Episode #249: Unindent

Upgrade to download episode video.

Episode Script

Today I want to talk about unindenting text. It's a little problem, and one that has been solved already in various ways. But I think that examining the different possible solutions may prove to be instructive.

First, let's lay out the problem. In episode #247, we learned about using heredocs for multiline strings. We used an example similar to this one:

module Wonderland
  JABBERWOCKY = <<-EOF
      'Twas brillig, and the slithy toves
      Did gyre and gimble in the wabe;
      All mimsy were the borogoves,
      And the mome raths outgrabe.

    -- From "jabberwocky", by Lewis Carroll
  EOF
end

In order to make our code neat and easy to read, we've indented the text of this poem inside the heredoc. Unfortunately, heredoc syntax does not ignore these leading spaces. It includes them in the resulting string, as we can see if we print the constant.

require "./wonderland"

puts Wonderland::JABBERWOCKY

# >>       'Twas brillig, and the slithy toves
# >>       Did gyre and gimble in the wabe;
# >>       All mimsy were the borogoves,
# >>       And the mome raths outgrabe.
# >>
# >>     -- From "jabberwocky", by Lewis Carroll

For some types of text, we might not care about this leading whitespace. For instance, if the heredoc contained HTML, extra whitespace probably wouldn't matter. But for plain text like this, we'd like a way to use an indented heredoc and then strip off the indentation before use.

Sadly, Ruby doesn't have a method for this built-in. And it turns out to be a slightly trickier problem than it might first appear.

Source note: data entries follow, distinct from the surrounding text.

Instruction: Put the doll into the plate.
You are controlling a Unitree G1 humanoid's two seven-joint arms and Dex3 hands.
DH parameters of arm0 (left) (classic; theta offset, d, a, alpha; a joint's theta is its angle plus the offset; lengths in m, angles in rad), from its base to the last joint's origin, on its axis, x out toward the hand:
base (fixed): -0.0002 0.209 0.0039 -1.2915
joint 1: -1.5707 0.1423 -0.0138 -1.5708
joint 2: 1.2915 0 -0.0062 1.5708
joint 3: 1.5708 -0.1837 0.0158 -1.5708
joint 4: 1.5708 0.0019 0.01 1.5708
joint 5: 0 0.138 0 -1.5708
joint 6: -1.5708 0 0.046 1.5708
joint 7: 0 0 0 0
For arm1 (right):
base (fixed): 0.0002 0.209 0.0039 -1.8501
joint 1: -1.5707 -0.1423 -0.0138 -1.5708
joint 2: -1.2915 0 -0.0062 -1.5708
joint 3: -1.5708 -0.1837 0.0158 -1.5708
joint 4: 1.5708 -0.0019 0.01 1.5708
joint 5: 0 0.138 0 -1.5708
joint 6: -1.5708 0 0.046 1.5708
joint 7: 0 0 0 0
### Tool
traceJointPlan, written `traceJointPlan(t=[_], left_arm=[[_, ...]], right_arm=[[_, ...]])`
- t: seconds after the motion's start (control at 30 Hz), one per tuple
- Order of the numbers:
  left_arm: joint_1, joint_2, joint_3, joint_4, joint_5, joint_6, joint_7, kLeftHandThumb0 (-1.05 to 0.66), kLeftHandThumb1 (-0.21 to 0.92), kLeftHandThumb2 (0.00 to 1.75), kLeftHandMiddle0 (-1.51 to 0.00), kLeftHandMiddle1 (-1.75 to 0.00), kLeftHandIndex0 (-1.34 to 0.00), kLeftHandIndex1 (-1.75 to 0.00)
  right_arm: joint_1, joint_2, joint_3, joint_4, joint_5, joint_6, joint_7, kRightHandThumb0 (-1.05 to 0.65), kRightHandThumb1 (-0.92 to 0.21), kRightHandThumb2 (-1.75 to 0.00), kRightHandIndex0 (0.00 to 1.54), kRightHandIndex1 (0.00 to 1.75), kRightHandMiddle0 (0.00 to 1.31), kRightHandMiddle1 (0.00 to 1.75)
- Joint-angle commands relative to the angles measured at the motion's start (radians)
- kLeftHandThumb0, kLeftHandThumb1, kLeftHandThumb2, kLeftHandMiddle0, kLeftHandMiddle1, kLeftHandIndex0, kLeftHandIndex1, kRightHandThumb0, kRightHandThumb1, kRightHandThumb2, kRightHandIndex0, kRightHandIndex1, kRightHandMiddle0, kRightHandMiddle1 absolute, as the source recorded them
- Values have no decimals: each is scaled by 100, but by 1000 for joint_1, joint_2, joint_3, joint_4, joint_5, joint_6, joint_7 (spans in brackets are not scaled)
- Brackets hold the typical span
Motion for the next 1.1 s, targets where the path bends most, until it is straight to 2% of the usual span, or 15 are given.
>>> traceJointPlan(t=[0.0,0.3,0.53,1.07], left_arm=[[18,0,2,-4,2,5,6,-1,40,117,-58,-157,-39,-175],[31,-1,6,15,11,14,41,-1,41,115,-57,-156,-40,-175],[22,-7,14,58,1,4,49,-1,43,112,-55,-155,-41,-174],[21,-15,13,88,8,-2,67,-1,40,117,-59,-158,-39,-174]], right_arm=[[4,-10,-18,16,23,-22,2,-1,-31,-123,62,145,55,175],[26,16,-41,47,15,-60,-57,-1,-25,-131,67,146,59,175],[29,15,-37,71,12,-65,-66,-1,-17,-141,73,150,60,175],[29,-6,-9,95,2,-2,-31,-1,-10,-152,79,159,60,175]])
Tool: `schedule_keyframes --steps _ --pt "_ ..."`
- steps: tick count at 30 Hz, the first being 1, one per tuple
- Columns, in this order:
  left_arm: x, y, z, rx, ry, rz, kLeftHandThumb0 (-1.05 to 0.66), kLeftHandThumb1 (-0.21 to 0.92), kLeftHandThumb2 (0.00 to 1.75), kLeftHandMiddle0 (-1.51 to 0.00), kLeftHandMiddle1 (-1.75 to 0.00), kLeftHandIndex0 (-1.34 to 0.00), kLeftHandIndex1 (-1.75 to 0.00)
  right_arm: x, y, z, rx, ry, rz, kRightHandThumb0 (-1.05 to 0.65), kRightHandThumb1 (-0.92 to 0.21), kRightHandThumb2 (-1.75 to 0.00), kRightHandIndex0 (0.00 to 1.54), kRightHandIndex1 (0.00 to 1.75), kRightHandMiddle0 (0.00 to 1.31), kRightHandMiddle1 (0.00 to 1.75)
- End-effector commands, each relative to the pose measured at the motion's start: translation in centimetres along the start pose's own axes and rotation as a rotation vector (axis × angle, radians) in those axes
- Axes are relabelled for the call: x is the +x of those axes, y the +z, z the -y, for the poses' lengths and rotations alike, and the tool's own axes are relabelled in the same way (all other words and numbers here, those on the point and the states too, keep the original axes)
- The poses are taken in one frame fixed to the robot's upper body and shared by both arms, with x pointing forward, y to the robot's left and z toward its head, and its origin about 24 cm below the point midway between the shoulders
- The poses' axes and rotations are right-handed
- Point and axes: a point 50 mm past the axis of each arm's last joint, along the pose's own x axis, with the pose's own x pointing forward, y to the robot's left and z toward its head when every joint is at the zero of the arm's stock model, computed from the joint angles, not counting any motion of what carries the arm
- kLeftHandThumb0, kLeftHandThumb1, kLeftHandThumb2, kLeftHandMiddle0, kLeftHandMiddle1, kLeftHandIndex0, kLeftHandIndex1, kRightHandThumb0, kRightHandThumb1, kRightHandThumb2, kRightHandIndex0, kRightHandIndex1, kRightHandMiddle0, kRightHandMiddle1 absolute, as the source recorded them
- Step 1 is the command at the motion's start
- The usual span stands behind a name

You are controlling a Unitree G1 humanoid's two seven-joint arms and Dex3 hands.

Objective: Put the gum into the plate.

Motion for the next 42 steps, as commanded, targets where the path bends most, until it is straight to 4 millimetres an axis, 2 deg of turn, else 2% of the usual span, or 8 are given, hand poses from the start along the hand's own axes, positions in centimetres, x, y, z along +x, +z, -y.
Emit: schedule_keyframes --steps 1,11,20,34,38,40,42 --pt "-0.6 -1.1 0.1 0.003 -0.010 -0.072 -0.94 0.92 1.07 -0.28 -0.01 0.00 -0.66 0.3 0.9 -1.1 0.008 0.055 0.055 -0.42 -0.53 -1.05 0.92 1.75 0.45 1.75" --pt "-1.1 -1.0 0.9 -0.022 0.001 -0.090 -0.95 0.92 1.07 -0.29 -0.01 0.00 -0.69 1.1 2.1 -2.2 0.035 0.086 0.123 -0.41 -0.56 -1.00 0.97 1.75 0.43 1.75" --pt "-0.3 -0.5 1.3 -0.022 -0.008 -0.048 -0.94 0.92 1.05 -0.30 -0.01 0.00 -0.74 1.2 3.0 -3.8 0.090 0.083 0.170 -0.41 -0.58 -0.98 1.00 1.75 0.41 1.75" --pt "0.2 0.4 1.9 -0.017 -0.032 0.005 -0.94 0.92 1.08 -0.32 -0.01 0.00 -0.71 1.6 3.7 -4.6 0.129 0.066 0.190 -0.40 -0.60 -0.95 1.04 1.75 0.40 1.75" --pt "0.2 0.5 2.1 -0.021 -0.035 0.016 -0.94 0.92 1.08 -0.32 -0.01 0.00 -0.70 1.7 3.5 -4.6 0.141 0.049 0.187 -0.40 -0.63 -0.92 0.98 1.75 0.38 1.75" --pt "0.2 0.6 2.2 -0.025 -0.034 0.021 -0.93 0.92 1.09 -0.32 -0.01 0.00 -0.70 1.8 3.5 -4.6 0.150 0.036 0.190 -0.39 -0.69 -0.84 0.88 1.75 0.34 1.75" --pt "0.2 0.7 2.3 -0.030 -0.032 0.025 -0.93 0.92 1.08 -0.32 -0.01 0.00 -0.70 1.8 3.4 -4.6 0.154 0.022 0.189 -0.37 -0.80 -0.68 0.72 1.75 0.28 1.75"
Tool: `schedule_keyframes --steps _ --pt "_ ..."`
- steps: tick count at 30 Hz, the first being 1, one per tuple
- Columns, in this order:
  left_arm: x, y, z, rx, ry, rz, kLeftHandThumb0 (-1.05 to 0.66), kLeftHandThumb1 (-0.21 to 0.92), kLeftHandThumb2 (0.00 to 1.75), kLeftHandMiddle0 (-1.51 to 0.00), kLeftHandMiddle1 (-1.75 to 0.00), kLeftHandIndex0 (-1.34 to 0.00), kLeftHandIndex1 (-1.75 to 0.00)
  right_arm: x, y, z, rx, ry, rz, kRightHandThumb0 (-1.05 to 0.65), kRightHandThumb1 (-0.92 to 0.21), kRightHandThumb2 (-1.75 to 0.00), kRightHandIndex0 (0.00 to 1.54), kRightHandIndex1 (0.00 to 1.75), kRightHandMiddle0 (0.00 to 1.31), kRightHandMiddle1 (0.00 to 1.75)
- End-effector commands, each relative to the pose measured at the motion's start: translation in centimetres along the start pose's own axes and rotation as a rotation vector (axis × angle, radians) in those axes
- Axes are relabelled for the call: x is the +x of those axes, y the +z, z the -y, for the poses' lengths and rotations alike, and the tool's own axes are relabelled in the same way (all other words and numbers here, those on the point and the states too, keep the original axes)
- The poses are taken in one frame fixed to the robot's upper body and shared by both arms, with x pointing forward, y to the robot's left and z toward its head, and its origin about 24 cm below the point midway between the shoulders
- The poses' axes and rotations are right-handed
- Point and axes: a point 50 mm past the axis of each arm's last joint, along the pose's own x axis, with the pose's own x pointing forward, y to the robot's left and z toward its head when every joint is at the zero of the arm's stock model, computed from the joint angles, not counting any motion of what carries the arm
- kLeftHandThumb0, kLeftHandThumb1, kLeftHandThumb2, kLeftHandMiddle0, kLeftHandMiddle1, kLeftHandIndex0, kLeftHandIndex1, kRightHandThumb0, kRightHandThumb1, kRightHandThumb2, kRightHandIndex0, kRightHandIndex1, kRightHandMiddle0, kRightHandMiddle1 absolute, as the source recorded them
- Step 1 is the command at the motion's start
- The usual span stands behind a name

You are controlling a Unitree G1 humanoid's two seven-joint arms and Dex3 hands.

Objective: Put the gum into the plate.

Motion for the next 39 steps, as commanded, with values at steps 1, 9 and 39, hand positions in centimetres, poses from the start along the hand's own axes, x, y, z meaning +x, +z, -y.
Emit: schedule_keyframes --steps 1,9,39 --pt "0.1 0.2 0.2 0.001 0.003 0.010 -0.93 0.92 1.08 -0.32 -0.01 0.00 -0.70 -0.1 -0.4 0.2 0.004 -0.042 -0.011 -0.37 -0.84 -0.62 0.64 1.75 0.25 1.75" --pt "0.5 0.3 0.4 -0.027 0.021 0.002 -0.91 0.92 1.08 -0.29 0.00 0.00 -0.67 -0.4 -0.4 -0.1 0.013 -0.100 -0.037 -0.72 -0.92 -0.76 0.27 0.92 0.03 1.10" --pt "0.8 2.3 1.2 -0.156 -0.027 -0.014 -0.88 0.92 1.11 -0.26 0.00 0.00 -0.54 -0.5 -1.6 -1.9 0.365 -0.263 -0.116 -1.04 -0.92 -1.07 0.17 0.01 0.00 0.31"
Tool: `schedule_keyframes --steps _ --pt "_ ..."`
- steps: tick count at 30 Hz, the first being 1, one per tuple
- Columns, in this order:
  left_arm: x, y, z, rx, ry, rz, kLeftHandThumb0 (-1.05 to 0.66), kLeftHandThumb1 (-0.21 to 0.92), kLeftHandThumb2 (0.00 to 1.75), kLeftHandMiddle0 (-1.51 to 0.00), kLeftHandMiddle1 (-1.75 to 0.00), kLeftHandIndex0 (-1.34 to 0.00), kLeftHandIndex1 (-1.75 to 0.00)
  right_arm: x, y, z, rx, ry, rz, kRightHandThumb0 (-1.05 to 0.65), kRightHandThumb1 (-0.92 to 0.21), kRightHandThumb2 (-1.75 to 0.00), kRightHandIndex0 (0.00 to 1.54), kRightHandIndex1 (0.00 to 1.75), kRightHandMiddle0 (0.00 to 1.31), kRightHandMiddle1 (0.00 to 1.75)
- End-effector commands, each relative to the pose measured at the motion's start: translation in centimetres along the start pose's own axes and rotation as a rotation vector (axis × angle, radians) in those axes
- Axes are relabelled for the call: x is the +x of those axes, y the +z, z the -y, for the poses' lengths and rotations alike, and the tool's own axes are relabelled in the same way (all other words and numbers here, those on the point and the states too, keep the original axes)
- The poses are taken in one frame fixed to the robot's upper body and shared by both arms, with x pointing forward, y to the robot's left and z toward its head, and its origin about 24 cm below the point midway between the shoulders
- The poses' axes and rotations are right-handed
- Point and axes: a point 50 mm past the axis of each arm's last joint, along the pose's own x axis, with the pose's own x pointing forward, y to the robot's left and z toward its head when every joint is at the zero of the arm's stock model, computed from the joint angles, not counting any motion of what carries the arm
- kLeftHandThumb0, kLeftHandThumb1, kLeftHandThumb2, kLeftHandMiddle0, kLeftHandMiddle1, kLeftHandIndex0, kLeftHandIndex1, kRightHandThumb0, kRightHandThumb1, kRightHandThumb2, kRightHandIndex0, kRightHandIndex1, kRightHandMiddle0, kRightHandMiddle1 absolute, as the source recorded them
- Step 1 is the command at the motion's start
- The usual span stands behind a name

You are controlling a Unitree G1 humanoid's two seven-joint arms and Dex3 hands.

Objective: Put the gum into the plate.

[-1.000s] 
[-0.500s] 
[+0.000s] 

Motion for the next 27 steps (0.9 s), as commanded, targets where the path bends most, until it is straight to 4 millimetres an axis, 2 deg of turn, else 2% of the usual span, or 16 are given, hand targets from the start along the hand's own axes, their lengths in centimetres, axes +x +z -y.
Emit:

One approach we might try is to simply remove the first 4 spaces from each line using gsub. Technically, this works. But it requires knowing exactly how many spaces the text is indented with. If we ever move the code around and re-indent to fit better in its new home, the unindent will be broken.

require "./wonderland"

puts Wonderland::JABBERWOCKY.gsub("    ", "")

# >>   'Twas brillig, and the slithy toves
# >>   Did gyre and gimble in the wabe;
# >>   All mimsy were the borogoves,
# >>   And the mome raths outgrabe.
# >>
# >> -- From "jabberwocky", by Lewis Carroll

So we need a strategy that will adapt automatically to the indent of the text as it is found. This, again, is not quite as easy as it looks. A naive algorithm might use the indent of the first line to determine the number of characters to strip from every line. But this would mangle our sample text, because in the sample the last line is indented less than the first line.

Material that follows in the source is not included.